J’espère que dans cinq ans nous serons parmi les premiers au plan national. Nous ciblons aujourd’hui les TPE car elles n’ont pas les moyens de se payer des services comptables ou juridiques, et trouvent de la facilité avec nos solutions en ligne. Nous élargirons par la suite.

 

Avez-vous eu besoin de vous former ? Sur quelles ressources vous êtes-vous appuyées ?

Je ne connais que des entrepreneurs dans mon métier. J’ai partagé avec eux des moments forts et appris à leurs côtés ! Mais dans tous les cas, l’entrepreneuriat reste un saut en parachute

Je lis beaucoup de livres sur des métiers qui ont peu ou prou des rapports avec mon métier. Par exemple, la méthode TPS [Toyota Production System] de Toyota dont je me suis inspiré à une époque. J’essaie de comprendre comment le monde fonctionne, j’ai par exemple appris Wordpress en autodidacte. Je n’ai pas eu besoin de suivre de formations complémentaires. Avec internet, avec les MOOCs [Massive Open Online Courses ou cours en ligne ouverts et massifs], on a accès à beaucoup de choses. Sur la démarche entrepreneuriale en tant que telle, j’étais plutôt bien armé. Je ne connais que des entrepreneurs dans mon métier. J’ai partagé avec eux des moments forts et appris à leurs côtés ! Mais dans tous les cas, l’entrepreneuriat reste un saut en parachute.

Le plus complexe ce sont les RH. Dans un an, nous serons 150. On apprend en marchant. Sur les questions sociales, nous avons recours à des spécialistes. L’essentiel est de comprendre les collaborateurs car nous essayons d’inventer un nouveau monde avec eux, il est important de maintenir une cohésion d’équipe, et d’affirmer des valeurs communes.

Avez-vous fait appel à des financements extérieurs ?

Nous n’avons réalisé aucune levée de fonds, ni emprunt. Nous avons chacun dû faire des efforts au début. Aujourd’hui, nous avons un système qui s’équilibre, nous pouvons commencer à nous rémunérer. Nous sommes sollicités par des sociétés d’investissement mais nous souhaitons garder une liberté totale d’action. Pour l’instant, nous ne saurions pas quoi faire de cet argent. Nous ne sommes pas là pour l’argent de toute façon mais bien pour changer les choses !

Quel rapport avez-vous avec l’écosystème entrepreneurial lyonnais ?

Au-delà de l’écosystème start-up, il y a une vitalité entrepreneuriale sur le territoire

Nous avons essayé de nous rapprocher de la FrenchTech mais à l’époque on nous a fait comprendre que nous n’étions pas éligibles. Ils ne comprenaient pas que l’on puisse être une start-up dans le domaine de la comptabilité. Il faut croire que notre métier n’est pas très glamour… ! Il y a quelques temps on ne parlait pas encore de fintech ou de legaltech.

Au-delà de l’écosystème start-up, il y a une vitalité entrepreneuriale sur le territoire. On a l’opportunité d’avoir beaucoup d’entreprises à Lyon et on arrive à se rencontrer.
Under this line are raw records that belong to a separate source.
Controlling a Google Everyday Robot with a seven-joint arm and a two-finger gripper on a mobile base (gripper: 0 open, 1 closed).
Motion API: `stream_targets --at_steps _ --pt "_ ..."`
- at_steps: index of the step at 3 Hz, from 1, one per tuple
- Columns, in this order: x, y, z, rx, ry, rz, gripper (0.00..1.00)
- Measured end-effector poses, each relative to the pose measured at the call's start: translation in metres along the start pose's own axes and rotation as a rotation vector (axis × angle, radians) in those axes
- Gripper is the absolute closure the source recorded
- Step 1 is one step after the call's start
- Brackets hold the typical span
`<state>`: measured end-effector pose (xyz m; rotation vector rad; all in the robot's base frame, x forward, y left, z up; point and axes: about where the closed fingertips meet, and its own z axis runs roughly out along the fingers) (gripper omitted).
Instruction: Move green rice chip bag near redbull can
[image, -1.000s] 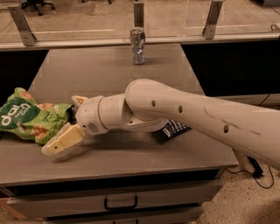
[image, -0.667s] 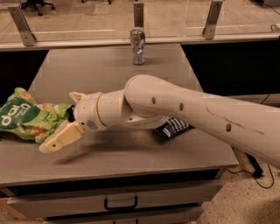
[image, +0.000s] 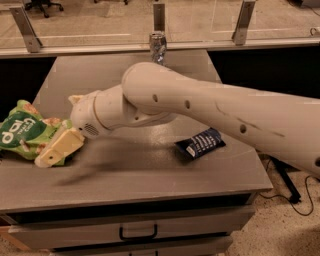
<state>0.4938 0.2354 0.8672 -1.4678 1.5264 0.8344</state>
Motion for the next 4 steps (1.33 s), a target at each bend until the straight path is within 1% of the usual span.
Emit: stream_targets --at_steps 1,2,3,4 --pt "0.004 -0.006 0.018 -0.001 0.065 0.002 0.00" --pt "0.014 -0.005 0.029 -0.004 0.113 0.024 0.00" --pt "0.021 -0.004 0.037 -0.011 0.135 0.028 0.18" --pt "0.024 -0.003 0.041 -0.022 0.140 0.032 0.41"
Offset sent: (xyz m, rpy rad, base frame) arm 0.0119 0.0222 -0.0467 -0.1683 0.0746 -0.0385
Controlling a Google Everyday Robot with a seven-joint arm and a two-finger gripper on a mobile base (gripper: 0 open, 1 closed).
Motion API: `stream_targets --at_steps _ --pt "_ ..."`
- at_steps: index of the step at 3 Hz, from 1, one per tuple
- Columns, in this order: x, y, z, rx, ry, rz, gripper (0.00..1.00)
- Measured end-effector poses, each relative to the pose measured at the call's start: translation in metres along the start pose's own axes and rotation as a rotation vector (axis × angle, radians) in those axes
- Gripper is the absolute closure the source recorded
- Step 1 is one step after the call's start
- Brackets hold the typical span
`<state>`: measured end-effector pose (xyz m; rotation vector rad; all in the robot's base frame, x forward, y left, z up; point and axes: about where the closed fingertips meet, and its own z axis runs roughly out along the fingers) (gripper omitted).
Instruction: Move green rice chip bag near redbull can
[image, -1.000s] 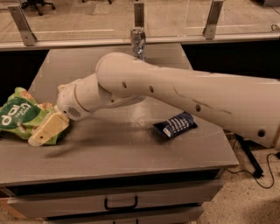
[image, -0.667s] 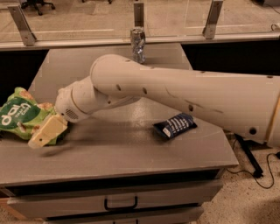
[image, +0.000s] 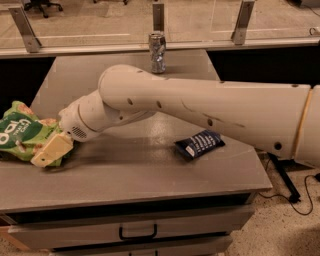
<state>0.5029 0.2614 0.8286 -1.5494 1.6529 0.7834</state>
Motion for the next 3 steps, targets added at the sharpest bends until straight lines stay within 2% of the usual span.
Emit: stream_targets --at_steps 2,3 --pt "-0.0009 0.0010 -0.0008 -0.003 -0.001 0.005 0.87" --pt "-0.0010 0.0009 -0.0009 -0.003 -0.001 0.005 1.00"
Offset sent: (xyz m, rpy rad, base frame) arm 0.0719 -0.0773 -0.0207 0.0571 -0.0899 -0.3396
Tous les métiers sont représentés. Tout le monde se connait, c’est le côté provincial de la métropole, au sens positif du terme. Il faut dire que Lyon est attractif, c’est beaucoup moins cher que Paris. Nous avons des coûts de production moins élevés, ce qui fait que nous pouvons être très compétitifs sur le marché parisien.

Quels nouveaux défis vous attendent pour l’année à venir ?
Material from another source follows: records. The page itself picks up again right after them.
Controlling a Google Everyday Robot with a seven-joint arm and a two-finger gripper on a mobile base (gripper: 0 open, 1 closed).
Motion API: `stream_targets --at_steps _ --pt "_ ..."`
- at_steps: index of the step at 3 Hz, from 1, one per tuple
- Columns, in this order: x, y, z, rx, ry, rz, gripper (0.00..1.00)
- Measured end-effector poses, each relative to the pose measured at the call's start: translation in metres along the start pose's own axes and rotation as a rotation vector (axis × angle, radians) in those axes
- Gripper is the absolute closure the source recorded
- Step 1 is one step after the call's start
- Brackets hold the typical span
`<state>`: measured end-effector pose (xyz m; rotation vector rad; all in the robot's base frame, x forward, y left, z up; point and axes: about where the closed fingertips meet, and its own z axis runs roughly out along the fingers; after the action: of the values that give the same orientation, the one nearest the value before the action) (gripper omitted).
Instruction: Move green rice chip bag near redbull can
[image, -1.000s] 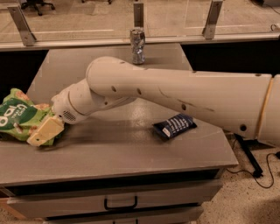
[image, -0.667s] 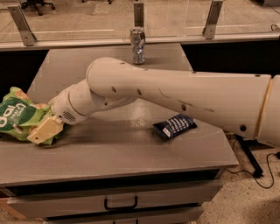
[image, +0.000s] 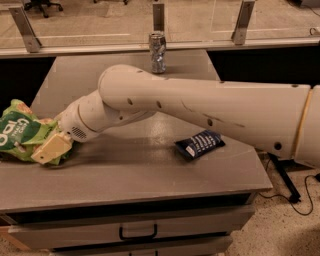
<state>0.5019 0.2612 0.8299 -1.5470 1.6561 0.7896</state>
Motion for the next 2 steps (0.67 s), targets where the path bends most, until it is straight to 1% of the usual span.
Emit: stream_targets --at_steps 1,2 --pt "0.0022 -0.0057 -0.0026 0.018 0.002 0.003 1.00" --pt "0.0021 -0.0057 -0.0026 0.018 0.002 0.003 1.00"
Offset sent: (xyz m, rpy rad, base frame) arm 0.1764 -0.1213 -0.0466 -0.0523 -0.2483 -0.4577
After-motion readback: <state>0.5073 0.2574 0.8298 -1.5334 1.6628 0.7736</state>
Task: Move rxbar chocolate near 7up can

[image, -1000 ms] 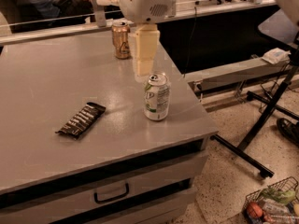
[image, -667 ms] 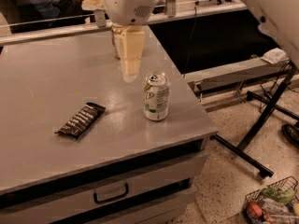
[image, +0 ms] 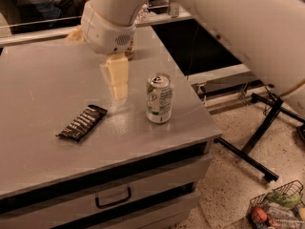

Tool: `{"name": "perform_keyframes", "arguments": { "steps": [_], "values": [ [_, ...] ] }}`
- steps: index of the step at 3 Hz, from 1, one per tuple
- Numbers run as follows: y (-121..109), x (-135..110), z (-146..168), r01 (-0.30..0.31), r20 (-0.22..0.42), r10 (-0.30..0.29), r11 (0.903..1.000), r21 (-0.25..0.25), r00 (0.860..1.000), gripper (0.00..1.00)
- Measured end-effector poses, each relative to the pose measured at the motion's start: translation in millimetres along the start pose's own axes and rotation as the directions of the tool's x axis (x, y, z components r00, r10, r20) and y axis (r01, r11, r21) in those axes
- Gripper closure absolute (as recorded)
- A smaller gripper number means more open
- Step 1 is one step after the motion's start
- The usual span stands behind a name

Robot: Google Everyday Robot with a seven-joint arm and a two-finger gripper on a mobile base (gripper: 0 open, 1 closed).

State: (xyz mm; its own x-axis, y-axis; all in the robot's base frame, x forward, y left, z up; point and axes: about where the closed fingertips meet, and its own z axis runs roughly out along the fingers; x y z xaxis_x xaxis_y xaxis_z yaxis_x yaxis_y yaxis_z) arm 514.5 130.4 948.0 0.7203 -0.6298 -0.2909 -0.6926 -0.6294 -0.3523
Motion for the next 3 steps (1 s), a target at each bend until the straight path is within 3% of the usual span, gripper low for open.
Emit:
{"name": "perform_keyframes", "arguments": {
  "steps": [2,3],
  "values": [
    [13,2,56,0.026,-0.006,-0.027,0.9889,-0.146,1.000,0.00],
    [18,1,78,0.030,-0.024,-0.037,0.9711,-0.237,0.999,0.00]
  ]
}}
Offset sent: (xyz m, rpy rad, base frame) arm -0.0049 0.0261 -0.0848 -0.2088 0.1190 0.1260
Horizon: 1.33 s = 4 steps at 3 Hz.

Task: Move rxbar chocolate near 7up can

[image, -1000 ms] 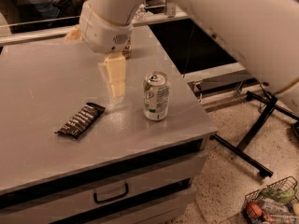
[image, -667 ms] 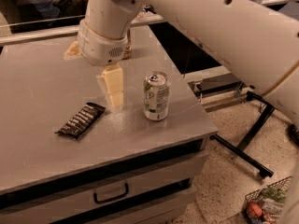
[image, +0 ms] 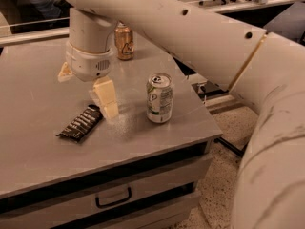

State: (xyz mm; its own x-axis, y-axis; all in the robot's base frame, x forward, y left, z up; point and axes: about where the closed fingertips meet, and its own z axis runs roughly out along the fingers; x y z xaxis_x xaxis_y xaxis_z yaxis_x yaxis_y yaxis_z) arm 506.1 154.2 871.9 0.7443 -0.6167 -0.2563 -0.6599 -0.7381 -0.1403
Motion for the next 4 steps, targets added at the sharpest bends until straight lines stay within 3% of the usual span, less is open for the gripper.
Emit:
{"name": "perform_keyframes", "arguments": {
  "steps": [4],
  "values": [
    [12,-7,18,-0.066,-0.044,0.063,0.9952,-0.073,0.997,0.00]
  ]
}}
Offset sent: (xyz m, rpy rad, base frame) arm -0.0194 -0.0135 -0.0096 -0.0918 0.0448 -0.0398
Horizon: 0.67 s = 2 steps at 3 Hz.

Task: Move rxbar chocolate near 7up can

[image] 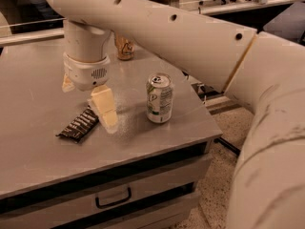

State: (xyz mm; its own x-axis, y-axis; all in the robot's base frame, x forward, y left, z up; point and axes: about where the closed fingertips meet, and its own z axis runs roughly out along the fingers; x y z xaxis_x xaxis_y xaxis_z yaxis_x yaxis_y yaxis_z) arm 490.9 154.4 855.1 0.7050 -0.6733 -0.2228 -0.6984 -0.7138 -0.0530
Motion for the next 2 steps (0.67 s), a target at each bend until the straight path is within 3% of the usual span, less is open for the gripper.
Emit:
{"name": "perform_keyframes", "arguments": {
  "steps": [1,2],
  "values": [
    [-2.3,-2.0,5.1,-0.009,-0.008,0.009,0.9999,-0.006,1.000,0.00],
    [-3.8,-5.6,11.6,-0.011,-0.004,0.011,0.9998,-0.017,1.000,0.25]
  ]
}}
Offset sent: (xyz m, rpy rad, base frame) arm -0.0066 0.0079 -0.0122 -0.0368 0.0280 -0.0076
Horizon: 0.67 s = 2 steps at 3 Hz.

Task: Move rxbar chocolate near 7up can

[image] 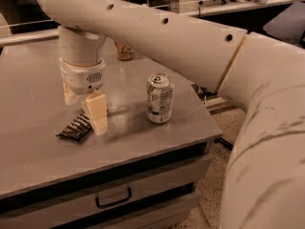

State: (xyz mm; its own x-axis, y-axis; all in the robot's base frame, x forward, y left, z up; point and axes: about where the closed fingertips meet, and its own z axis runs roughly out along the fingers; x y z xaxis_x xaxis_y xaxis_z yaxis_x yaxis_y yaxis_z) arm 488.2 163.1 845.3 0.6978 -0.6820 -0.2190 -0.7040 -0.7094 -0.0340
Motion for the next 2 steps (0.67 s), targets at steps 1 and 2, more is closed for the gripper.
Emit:
{"name": "perform_keyframes", "arguments": {
  "steps": [1,2],
  "values": [
    [1.0,-0.4,2.1,0.002,0.001,-0.002,1.0000,-0.007,1.000,0.48],
    [2.3,-3.1,1.7,0.019,0.007,-0.019,0.9998,-0.010,1.000,0.72]
  ]
}}
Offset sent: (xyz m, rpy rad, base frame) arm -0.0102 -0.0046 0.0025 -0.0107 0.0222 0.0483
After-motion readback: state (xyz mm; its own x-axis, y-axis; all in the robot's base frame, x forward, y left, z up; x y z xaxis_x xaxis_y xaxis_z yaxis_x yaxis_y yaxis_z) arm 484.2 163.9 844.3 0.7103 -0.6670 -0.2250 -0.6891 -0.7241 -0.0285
Nous construisons actuellement le troisième étage de la fusée. Le premier étage a consisté à voir si notre produit collait aux attentes des clients. Le deuxième a été un temps de structuration, de montage des équipes, de construction de la stratégie commerciale. Le troisième, qui nous occupe présentement, nous amène à déménager pour avoir des locaux plus grands, à conquérir une clientèle plus vaste, à nouer des accords avec d’autres éditeurs. Nous allons créer des API pour devenir une plateforme et être capables de proposer une offre complète aux TPE (affacturage, banque, recouvrement de créances, facturation). Pour ce faire, soit on développe nous-mêmes, soit on s’associe avec d’autres métiers que les nôtres. Notre rêve est d’aller aux USA et de nous attaquer aux gros concurrents américains.